I love you if… you have sex with me. I love you if you do what I tell you to do. I love you if you change for me. I love you if you keep promising to stop cheating on me, stop beating me, stop lying to me.
I love you because… you have money and will buy me anything I ask for. I love you because you have a great body… beautiful face… nice car. I love you because I don’t deserve better.
If one aspect of your relationship changes, then love ends. If the sex or gifts stop, it’s over. If you gain weight or if your looks fade or are damaged… love is gone. Because you begin to believe you are worth more, love demands more.
Then there is Love in Spite of…
I love you in spite of all your funny little quirks.
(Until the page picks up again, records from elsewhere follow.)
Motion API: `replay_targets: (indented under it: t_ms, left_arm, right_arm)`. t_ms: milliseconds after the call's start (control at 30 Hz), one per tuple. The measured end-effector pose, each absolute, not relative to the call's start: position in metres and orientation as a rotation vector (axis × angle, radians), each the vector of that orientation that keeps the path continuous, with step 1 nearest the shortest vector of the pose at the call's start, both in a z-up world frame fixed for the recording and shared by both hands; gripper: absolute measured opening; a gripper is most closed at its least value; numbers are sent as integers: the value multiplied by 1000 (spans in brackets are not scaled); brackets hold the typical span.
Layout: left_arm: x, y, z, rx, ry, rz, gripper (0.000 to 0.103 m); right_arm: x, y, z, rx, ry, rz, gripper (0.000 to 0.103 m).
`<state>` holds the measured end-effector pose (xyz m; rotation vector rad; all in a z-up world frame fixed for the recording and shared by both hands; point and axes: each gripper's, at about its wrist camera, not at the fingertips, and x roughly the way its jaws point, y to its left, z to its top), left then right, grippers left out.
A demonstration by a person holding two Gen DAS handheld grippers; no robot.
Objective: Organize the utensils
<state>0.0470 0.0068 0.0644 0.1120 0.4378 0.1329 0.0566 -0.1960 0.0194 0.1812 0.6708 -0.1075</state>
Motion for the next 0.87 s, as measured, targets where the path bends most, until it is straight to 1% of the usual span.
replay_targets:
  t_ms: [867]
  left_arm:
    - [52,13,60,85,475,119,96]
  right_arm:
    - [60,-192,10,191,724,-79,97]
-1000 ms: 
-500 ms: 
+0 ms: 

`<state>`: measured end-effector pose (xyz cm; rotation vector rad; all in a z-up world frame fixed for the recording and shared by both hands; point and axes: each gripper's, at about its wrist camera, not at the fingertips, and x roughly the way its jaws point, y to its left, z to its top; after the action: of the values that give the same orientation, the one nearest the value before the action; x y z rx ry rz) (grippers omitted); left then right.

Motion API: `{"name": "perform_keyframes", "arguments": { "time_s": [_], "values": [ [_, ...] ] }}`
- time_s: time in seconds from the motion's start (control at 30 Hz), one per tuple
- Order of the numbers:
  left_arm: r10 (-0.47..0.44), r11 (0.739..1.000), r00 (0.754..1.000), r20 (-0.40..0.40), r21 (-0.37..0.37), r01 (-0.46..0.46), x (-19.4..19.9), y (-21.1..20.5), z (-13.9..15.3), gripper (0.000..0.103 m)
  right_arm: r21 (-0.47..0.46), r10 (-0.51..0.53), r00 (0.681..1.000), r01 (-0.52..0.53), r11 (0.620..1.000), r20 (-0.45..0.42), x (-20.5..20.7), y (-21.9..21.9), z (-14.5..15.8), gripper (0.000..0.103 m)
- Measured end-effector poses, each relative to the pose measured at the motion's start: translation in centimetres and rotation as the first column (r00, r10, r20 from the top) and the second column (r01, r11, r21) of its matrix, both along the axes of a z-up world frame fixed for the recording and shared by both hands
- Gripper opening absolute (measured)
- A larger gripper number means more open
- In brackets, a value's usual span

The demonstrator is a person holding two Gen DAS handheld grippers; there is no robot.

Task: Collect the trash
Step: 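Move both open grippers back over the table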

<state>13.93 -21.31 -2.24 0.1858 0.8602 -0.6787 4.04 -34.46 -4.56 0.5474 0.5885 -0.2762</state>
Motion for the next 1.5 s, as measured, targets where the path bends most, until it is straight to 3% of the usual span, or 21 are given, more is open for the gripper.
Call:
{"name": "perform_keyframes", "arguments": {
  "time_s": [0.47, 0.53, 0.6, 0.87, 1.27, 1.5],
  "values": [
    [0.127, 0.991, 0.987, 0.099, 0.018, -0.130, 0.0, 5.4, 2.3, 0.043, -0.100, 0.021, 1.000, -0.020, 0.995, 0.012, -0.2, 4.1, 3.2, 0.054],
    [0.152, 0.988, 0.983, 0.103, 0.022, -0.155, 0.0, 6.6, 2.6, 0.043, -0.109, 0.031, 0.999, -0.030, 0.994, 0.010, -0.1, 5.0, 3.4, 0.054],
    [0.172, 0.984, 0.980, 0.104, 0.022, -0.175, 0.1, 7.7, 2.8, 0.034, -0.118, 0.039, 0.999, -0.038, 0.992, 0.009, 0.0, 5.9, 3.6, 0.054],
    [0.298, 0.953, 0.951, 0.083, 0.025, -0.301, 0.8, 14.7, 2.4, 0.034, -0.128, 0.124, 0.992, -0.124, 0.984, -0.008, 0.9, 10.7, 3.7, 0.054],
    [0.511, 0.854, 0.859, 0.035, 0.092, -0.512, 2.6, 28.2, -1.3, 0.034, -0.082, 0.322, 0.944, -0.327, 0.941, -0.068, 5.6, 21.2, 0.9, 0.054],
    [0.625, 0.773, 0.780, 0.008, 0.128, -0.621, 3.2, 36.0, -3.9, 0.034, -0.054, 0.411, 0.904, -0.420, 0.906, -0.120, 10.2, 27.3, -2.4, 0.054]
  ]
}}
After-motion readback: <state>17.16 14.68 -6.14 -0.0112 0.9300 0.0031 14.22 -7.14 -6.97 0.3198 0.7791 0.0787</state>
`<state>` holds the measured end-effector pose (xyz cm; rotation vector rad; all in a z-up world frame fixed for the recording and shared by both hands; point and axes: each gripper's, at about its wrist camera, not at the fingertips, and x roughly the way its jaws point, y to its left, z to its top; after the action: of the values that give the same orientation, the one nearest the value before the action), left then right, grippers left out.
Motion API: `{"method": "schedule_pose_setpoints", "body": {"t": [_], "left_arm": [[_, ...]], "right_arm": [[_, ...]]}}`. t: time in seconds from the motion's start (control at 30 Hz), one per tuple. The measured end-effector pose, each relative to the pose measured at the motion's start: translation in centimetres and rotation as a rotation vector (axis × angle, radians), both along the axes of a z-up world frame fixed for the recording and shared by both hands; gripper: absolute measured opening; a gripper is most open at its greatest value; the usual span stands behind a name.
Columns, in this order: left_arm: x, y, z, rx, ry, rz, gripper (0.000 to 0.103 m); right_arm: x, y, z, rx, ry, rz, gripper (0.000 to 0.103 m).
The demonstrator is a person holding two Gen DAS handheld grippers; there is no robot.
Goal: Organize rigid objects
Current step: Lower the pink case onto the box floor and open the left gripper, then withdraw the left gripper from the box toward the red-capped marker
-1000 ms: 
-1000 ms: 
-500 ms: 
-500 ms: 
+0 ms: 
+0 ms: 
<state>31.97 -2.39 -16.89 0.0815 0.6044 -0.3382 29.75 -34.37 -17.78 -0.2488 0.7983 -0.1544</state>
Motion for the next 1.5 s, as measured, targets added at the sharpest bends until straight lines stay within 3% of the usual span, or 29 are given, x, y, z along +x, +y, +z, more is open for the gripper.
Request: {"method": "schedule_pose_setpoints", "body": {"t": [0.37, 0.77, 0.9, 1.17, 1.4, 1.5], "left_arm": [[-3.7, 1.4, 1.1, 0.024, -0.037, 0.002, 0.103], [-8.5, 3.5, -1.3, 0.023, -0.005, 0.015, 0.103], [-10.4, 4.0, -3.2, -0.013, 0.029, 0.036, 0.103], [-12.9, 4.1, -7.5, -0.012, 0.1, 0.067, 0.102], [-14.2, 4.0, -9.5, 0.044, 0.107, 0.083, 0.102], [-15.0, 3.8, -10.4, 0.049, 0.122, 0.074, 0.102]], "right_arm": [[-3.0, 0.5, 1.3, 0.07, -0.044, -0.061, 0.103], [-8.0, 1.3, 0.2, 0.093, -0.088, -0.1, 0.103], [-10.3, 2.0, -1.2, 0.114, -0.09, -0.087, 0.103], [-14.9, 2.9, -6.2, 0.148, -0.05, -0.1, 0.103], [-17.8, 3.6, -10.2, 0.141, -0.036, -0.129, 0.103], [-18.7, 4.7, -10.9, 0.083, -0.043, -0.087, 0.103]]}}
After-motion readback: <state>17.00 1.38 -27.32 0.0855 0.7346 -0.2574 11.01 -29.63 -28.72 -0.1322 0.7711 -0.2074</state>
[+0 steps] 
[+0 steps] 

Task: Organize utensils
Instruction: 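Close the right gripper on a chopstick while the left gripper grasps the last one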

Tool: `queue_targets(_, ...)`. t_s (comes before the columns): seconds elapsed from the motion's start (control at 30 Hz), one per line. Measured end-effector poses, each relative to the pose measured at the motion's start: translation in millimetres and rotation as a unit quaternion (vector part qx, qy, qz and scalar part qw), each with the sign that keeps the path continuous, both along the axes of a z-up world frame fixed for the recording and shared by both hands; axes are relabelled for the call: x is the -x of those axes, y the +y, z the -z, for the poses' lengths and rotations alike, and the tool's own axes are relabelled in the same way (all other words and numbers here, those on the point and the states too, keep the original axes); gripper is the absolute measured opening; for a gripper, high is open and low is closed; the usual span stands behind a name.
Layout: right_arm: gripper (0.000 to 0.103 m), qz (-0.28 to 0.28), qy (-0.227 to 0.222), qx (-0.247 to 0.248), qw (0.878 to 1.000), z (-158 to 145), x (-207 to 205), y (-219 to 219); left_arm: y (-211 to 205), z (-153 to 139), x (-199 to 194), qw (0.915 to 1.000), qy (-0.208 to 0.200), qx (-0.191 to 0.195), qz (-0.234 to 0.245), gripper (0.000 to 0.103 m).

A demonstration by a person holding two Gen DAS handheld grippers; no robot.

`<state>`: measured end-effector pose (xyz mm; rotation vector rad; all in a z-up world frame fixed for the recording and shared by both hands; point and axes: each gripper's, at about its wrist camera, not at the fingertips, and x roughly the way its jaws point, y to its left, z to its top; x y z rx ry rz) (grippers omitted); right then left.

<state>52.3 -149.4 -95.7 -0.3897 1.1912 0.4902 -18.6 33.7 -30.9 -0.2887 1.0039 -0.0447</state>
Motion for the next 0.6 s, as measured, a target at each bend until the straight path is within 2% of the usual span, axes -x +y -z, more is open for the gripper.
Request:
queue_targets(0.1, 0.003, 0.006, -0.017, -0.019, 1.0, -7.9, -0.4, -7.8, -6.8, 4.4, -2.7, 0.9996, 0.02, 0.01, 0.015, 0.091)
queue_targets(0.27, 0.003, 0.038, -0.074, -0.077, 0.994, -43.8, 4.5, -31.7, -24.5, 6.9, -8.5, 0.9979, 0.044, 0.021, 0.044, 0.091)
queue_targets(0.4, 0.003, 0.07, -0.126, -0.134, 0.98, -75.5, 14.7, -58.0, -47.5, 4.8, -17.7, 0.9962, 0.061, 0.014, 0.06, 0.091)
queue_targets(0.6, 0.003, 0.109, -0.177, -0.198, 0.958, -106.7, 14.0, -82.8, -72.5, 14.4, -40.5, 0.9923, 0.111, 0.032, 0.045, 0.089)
I love you in spite of your gapped-tooth grin, in spite of your muffin top, your scars, your past, your ghosts…
When you can love ‘in spite of,’ beyond the ‘ifs’ and ‘becauses,’ that’s when you accept the real person, warts and all, and love them and not what they can do for you, or what they give you, or only what you see on the surface.
To me all this meant that when I found real love it should not have conditions attached. That real love saw deeper than the surface, and further than what was in it just for me.
I did find that sort of love. I am with a man who has loved me for more than half my life and who I know will love me for the rest of my life. It’s unconditional and that’s how I love him, it’s how we love our children.
It’s how I love my friends and family. I may not always agree with them, I may not always LIKE them, but I would still offer any help I can if they need me, unconditionally.